The only way importer Acquisition 362, doing business as Strategic Import Supply, could have properly challenged a CBP decision on its entries, according to the Court of International Trade, was to file a "[p]remature, overly broad, or indefinite" protest, SIS argued in a Dec. 6 supplemental brief at the U.S. Court of Appeals for the Federal Circuit. But these types of protests "do not constitute a proper basis for invoking CIT jurisdiction," the importer claimed, citing a prior Federal Circuit ruling (Acquisition 362 v. United States, Fed. Cir. #22-1161).

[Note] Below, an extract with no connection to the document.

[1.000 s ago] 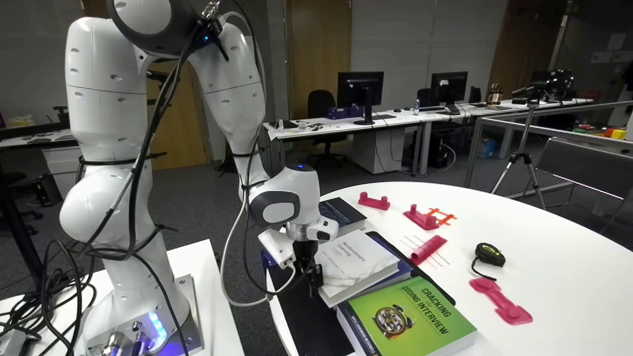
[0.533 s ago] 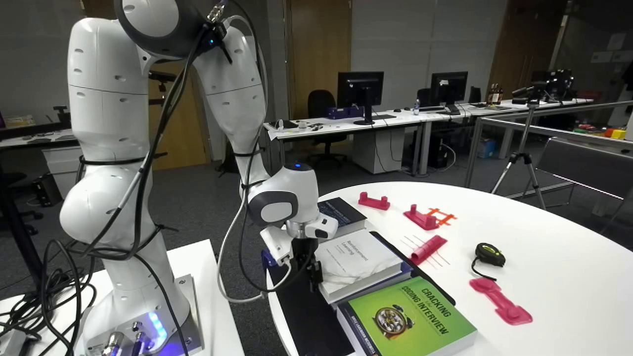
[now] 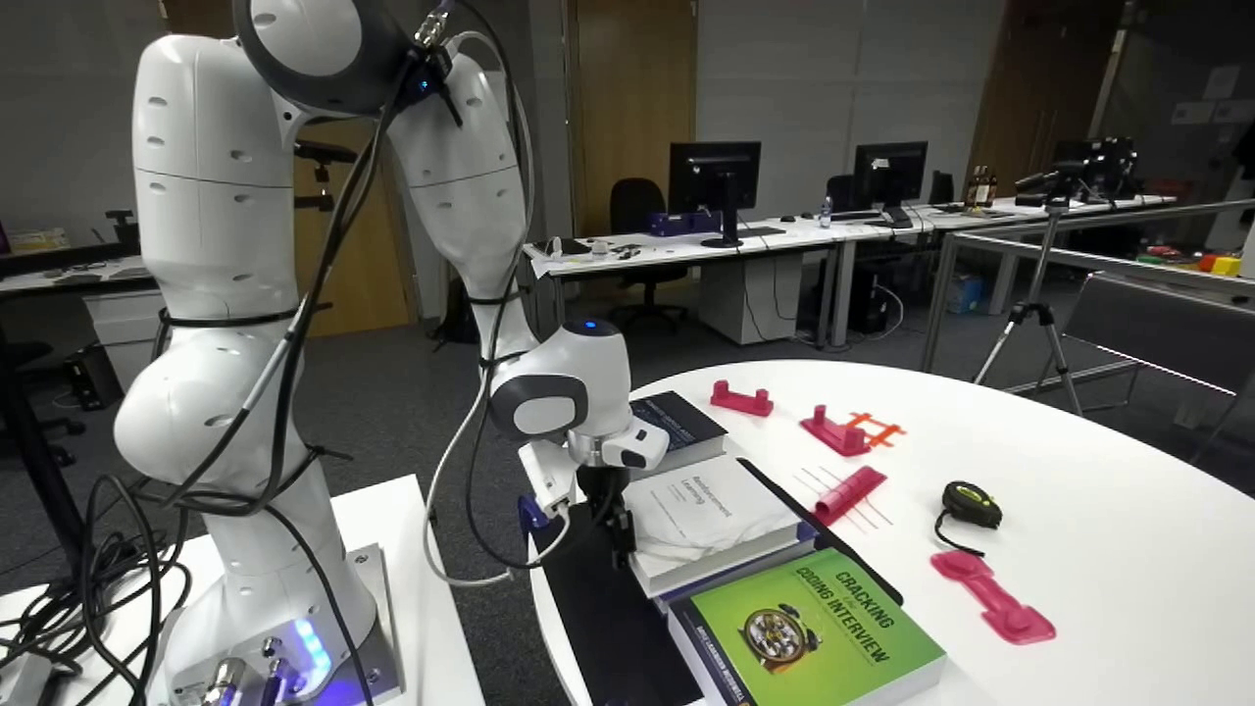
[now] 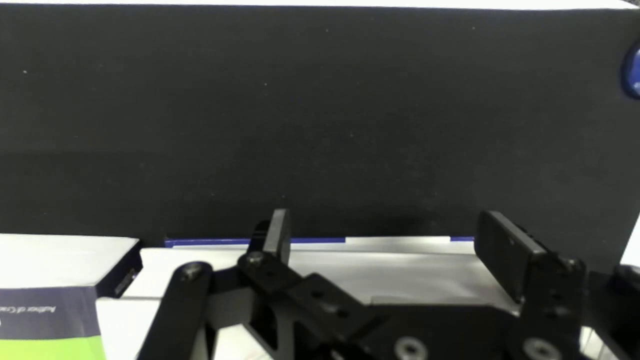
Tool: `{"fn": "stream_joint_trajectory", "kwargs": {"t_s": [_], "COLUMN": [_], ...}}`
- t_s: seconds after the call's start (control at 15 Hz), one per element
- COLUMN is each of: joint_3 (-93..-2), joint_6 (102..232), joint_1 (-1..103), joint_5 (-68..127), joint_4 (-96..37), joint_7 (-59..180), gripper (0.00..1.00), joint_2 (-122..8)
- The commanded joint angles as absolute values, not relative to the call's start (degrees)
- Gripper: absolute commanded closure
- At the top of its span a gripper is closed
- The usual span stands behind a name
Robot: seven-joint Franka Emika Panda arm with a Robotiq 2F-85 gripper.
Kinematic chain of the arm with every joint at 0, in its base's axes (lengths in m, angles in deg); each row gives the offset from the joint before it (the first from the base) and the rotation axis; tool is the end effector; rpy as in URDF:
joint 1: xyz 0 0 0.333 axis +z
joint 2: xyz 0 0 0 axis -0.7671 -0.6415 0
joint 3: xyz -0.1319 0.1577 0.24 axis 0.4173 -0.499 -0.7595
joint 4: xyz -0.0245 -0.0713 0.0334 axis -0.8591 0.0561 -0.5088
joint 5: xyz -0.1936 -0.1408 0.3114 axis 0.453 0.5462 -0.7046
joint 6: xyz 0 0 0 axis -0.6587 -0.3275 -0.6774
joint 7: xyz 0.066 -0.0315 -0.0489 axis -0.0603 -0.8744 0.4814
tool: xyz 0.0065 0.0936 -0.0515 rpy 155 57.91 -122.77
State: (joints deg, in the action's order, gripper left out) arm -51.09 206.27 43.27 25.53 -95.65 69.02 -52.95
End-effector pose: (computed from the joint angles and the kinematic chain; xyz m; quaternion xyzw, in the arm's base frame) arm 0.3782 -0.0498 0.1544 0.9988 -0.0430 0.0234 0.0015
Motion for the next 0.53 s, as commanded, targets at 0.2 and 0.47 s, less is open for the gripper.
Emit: {"fn": "stream_joint_trajectory", "kwargs": {"t_s": [0.2, 0.47], "joint_3": [-50.3, -40.2], "joint_6": [206.7, 204.2], "joint_1": [44.5, 49.8], "joint_5": [25.6, 37.2], "joint_4": [-96.2, -96.1], "joint_7": [69.1, 68.9], "gripper": [0.0, 0.0], "joint_2": [-50.9, -49.7]}}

The Court of International Trade in a Dec.12 opinion dismissed a suit from importer MS Solar Investments challenging the Commerce Department's liquidation instructions following an antidumping duty review for lack of subject matter jurisdiction. Judge Jennifer Choe-Groves said the case is based on an error affecting the final results of the review and not a mistake in the liquidation instructions. This means the case falls under Section 1581(c) and not Section 1581(i) -- the court's "residual" jurisidiction -- as claimed by the plaintiff.
The Commerce Department properly found countervailing duty respondent Yama Ribbons and Bows received synthetic yarn and caustic soda -- inputs of narrow woven ribbons with woven selvedge -- for less than adequate remuneration, the Court of International Trade held in a Dec. 8 opinion. Judge Timothy Stanceu found Commerce permissibly levied adverse facts available for the Chinese government's failure to respond to requests over the provision of the two inputs, and said the agency properly dropped its subsidy rate for China's Export Buyer's Credit Program.
The U.S. asked the U.S. Court of Appeals for the Federal Circuit on Dec. 7 for leave to file a motion to dismiss in a case on an Enforce and Protect Act evasion finding, given that all the entries at issue have been liquidated. While Royal Brush does not oppose the motion for leave to file the dismiss bid, the appellant did tell the U.S. it will oppose the motion to dismiss itself. Prior to the appeal, the Court of International Trade had ruled CBP violated Royal Brush's due process rights by not providing adequate public summaries of confidential information (Royal Brush Manufacturing v. United States, CIT #22-1226).
The Court of International Trade in a two-page judgment upheld the Commerce Department's decision on remand to grant Universal Tube and Plastic Industries a level of trade adjustment in an antidumping duty review. Judge Timothy Stanceu upheld the remand results after no parties filed comments on them.